A nurse talked about the pervasive sense of numbness, the absence of tears in the operating rooms despite the harrowing experiences everyone was going through.

But then she said "somebody brought in a box of Kleenex and the next moment the tears came, all the stuff we had been bottling up came out. There was a lot of crying but by the end of it we felt better. "

Clearly, the role of the brand at moments like these is not to help people regain their selfcontrol, but the opposite.

It helped them let go of everything they had so desperately and painfully bottled up Here, the vulnerability was a good thing, not the enemy.

And the release, not the control, of emotion was the reason people felt better.

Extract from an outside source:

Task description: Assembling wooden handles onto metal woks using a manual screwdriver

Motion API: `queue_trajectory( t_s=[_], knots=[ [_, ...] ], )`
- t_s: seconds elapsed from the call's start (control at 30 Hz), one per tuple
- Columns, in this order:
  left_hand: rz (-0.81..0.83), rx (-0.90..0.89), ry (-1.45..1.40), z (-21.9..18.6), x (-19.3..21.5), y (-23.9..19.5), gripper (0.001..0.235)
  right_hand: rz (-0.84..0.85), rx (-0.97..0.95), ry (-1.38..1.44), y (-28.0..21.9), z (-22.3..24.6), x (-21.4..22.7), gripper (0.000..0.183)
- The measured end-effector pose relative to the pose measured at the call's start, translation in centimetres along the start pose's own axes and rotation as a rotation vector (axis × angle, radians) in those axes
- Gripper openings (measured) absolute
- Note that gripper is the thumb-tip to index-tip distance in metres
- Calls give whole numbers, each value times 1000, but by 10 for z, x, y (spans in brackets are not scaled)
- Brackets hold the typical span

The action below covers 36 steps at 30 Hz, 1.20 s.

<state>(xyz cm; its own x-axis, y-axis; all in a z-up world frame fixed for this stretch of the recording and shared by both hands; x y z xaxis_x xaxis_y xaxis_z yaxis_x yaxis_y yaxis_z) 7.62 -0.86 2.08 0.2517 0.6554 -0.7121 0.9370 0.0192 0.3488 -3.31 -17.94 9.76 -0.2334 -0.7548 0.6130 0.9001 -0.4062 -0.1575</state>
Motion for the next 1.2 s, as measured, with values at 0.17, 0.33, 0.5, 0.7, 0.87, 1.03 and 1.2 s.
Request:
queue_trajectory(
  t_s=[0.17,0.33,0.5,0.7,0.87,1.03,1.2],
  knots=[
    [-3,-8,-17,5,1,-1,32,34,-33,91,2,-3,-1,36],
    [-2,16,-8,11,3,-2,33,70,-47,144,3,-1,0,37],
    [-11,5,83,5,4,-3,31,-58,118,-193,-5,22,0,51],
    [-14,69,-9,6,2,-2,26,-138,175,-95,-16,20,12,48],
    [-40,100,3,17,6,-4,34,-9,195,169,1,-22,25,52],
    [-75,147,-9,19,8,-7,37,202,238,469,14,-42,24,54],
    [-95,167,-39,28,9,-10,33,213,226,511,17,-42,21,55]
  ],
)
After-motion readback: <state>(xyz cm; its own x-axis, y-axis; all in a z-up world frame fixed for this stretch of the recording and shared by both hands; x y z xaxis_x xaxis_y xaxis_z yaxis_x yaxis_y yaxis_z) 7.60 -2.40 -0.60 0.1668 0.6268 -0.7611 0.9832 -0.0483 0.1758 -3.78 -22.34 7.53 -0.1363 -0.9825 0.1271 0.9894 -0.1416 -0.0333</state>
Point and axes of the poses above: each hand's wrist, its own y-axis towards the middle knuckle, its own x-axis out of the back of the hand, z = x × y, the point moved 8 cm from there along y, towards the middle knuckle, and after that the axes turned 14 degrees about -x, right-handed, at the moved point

This is when JWT realized that Kleenex needed to become the exact opposite of its past Kleenex should not stand for control but a release of human emotions.

Bringing the Idea to Life


We had found the Kleenex cause the one that people would love the brand for. Kleenex could become a permissive brand, encouraging and inspiring people to act differently, to cry, shout, scream and laugh when they wanted to.

It could stand up for the free expression of emotion. And be associated with that good feeling, encourage tissue usage, but also change the world for the better.

This brief would usher Kleenex into the century, with a new benefit and a new communications model.

Release is almost always a social act, a mutual and shared letting down of people's guard. That's why it was imperative to create a genuine dialog with consumers.

That's why JWT asked the creative and media teams to make everything as participatory as possible.

The rallying cry JWT created was simple but visceral: Let it Out. It felt good.

JWT went to the streets, set up a sofa, a sympathetic good listener and a box of Kleenex and filmed what happened.

As JWT had hoped for, all you need for people to let it out is a good listener and a box of Kleenex. They shared countless number of stories in all different kinds of ways: crying, laughing, ranting, and cheering. All these stories became the basis of JWT communications.

The idea was designed to inspire and create conversation in many ways, across many media beyond just TV: Radio (in channels and programs that focus on self-expression such as Oprah 's radio channel).

Interactive print, where a flap revealed the subject letting it out, as well as the Let It Out manifesto.

In theaters, where people were ready for an emotional experience.

Live events where people could let it out to the "good listener: with street teams inviting people to be more expressive, telling them about the health benefits of not bottling up their emotions.

Banner ads that invited viewers to let it out on timely events and seasonally occurring events.

PR that focused on a study on America's attitudes and behaviors with regard to expressing their emotions.

A Web site that invited people to let it out by sharing their stories, images, videos and also contained the Let It Out blog and a number of Webisodes more Let it Out stories from a broad spectrum of people, covering many different emotions.

Total coverage of the Let it Out campaign was 13.3 million impressions (Source: Ketchum PRJ.) It got written about in dozens of blogs and discussed several hundreds times on message boards and other online communities (Source: Nielsen BuzzMetrics). Mentions included Pop Candy on USAToday.com, Redbook blog on iViliage and TheViewFromHer.com

Over 120,000 people went out of their way to watch the ads on YouTube (Source: YouTube), and another 250,000 watched ads and Webisodes on YAHOO! Video.